= Karl Robertson =

Australian musician

Karl Robertson was the former drummer for Australian rock group Thirsty Merc. As a founding member from 2002, he has performed on all their releases from First Work in September 2003 to the single "The Whole World Reminds Me of You" in December 2008.

==Biography==

Karl Robertson as drummer formed the band Drown in 1996 in Dubbo, New South Wales with Matthew Baker on guitar, Peter Jamieson on vocals, and Phil Stack on bass guitar. By 1998 Baker, Jamieson and Stack had split to form Twenty Two in Dubbo and then moved to Sydney.
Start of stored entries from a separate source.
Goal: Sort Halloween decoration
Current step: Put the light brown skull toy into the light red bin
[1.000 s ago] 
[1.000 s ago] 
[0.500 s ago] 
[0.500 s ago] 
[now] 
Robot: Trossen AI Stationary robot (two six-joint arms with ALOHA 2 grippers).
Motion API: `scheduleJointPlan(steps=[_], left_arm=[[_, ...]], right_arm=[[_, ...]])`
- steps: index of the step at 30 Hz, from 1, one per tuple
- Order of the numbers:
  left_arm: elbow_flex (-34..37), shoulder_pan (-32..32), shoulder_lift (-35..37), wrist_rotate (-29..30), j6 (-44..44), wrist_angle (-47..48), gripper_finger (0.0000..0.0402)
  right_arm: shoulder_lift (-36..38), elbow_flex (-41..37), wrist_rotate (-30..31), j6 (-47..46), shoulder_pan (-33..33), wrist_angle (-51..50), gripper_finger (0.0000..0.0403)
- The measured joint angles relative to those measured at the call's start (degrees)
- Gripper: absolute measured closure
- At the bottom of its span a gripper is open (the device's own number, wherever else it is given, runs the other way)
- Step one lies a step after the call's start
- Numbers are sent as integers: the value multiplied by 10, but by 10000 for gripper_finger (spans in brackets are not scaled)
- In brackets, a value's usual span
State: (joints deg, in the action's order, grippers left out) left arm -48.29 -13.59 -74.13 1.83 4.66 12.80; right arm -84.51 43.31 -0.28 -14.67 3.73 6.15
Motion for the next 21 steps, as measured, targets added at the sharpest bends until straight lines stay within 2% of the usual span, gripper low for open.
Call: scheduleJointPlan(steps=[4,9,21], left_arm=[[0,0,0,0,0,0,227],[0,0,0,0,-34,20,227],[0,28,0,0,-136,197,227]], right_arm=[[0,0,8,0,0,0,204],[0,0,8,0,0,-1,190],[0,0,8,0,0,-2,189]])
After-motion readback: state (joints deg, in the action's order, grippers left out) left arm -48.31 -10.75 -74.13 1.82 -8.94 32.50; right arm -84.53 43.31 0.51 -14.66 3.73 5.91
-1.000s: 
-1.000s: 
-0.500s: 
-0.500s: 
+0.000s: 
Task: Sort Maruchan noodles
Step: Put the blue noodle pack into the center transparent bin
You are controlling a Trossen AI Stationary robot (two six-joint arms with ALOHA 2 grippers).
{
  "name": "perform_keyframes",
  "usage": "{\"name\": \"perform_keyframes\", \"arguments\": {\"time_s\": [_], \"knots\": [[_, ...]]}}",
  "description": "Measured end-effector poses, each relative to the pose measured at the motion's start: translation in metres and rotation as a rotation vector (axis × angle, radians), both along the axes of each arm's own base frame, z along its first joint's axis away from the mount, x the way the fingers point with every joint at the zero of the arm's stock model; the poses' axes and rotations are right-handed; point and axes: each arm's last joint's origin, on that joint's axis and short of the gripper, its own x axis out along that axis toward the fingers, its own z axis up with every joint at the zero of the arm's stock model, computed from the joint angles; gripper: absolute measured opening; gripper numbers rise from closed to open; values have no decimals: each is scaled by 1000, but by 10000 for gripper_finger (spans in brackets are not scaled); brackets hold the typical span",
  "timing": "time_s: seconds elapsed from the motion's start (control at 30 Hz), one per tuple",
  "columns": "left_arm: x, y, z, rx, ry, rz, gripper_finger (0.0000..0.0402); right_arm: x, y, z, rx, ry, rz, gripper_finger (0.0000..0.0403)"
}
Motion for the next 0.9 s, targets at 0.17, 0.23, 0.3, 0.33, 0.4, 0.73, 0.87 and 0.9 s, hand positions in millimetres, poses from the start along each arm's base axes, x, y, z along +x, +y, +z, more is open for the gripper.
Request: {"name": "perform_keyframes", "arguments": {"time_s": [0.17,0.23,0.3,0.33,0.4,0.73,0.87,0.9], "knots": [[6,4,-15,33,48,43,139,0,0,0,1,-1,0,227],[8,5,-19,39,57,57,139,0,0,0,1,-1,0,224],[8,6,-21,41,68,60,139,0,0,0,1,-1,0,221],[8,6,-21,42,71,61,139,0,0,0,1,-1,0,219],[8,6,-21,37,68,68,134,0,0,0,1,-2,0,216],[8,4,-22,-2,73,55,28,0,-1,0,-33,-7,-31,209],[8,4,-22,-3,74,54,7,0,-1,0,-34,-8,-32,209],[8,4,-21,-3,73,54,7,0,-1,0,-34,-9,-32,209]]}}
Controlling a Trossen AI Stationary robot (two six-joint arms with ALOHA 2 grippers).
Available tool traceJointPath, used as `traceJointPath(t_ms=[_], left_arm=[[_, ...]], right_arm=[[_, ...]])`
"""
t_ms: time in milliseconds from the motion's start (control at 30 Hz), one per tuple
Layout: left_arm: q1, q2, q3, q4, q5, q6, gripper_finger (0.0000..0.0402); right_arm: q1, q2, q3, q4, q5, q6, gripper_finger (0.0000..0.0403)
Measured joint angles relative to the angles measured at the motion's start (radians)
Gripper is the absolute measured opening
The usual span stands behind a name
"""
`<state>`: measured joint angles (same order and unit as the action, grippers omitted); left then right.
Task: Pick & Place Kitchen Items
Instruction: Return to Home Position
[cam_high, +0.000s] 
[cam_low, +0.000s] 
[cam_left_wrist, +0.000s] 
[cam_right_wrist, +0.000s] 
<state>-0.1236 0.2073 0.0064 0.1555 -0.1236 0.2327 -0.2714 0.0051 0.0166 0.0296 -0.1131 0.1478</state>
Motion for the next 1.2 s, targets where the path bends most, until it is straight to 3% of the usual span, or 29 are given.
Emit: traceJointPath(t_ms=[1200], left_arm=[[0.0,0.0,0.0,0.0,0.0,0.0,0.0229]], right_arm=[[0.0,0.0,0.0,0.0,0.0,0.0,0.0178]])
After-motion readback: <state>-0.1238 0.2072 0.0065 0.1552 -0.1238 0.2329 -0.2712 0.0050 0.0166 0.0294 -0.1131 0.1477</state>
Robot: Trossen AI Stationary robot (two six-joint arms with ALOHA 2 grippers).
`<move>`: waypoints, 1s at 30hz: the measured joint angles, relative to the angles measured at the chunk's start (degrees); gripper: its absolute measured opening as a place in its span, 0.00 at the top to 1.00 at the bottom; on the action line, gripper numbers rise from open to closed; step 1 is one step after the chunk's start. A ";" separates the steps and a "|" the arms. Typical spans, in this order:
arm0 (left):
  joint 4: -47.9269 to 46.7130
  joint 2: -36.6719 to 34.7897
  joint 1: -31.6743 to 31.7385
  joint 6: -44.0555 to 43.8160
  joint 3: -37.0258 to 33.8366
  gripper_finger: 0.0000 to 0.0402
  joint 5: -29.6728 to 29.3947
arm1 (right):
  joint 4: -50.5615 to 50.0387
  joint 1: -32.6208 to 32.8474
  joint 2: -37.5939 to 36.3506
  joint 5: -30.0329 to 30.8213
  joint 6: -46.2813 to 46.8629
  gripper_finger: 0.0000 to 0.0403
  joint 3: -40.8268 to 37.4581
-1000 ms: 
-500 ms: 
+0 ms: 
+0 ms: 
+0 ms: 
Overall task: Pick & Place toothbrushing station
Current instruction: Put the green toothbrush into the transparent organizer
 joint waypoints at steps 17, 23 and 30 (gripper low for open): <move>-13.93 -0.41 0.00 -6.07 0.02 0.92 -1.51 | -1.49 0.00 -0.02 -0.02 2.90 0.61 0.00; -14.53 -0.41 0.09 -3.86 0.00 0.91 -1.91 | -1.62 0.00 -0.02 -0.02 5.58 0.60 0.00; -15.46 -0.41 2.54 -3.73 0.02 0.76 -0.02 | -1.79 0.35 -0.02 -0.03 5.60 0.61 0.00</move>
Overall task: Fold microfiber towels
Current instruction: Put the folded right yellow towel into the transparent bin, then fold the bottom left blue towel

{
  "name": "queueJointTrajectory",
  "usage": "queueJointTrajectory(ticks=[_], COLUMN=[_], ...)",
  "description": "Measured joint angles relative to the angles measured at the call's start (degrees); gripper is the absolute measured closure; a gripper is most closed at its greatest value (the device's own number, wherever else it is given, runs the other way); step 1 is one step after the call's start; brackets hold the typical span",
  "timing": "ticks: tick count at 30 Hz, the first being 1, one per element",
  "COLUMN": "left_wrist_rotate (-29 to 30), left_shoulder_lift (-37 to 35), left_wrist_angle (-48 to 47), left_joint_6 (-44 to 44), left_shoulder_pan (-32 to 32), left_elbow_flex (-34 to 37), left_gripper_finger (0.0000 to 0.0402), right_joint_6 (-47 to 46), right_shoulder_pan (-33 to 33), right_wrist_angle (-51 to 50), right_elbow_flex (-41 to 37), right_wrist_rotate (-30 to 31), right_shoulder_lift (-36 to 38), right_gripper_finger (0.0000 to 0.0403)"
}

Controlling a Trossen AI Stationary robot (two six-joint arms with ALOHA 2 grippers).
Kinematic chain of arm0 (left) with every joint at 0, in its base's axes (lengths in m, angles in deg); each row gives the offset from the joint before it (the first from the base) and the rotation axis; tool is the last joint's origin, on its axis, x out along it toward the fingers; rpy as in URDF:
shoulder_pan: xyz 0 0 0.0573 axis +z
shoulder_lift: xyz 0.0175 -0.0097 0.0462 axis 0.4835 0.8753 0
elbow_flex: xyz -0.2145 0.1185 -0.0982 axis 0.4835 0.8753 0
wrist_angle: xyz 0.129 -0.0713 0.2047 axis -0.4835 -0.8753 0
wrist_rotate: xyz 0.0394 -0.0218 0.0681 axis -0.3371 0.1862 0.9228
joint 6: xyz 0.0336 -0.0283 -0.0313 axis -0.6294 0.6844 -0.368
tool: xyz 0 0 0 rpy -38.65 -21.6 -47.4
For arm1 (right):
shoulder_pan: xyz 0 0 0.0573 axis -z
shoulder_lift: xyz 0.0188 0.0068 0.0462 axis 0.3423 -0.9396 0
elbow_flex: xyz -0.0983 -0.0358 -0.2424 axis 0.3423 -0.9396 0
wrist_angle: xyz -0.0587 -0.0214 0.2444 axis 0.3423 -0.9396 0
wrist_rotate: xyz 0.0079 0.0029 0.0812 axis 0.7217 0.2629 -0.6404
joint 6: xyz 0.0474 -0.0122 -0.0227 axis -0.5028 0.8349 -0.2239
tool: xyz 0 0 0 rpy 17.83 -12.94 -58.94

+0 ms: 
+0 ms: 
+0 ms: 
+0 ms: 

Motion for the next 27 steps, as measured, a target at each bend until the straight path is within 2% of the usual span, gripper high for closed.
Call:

Between 1998 and 2002 Karl attended Newcastle University and formed a band called Fungus with Andrew Murdoch on bass, vocals and keyboard and David Stanke on guitar and vocals. Fungus recorded an album called Eddy as I'll rever be on Davids brothers macintosh laptop. The album includes covers and original tracks by David called "Fast Train" and "My Destiny". In 2002, Baker and Stack had returned to Dubbo and with Robertson they were joined by Rai Thistlethwayte on vocals and guitar to form Thirsty which was soon renamed Thirsty Merc and moved to Sydney from 2003. Karl Robertson also has a brother called David Robertson currently attending Newcastle University. "DJ" as he is known to his friends plays the piano and guitar. David is known for his hit band 'Shibuya' with the single 'Your Song', written and performed by Dave. Karl often attributes his passion for music to his younger brother DJ, despite being older.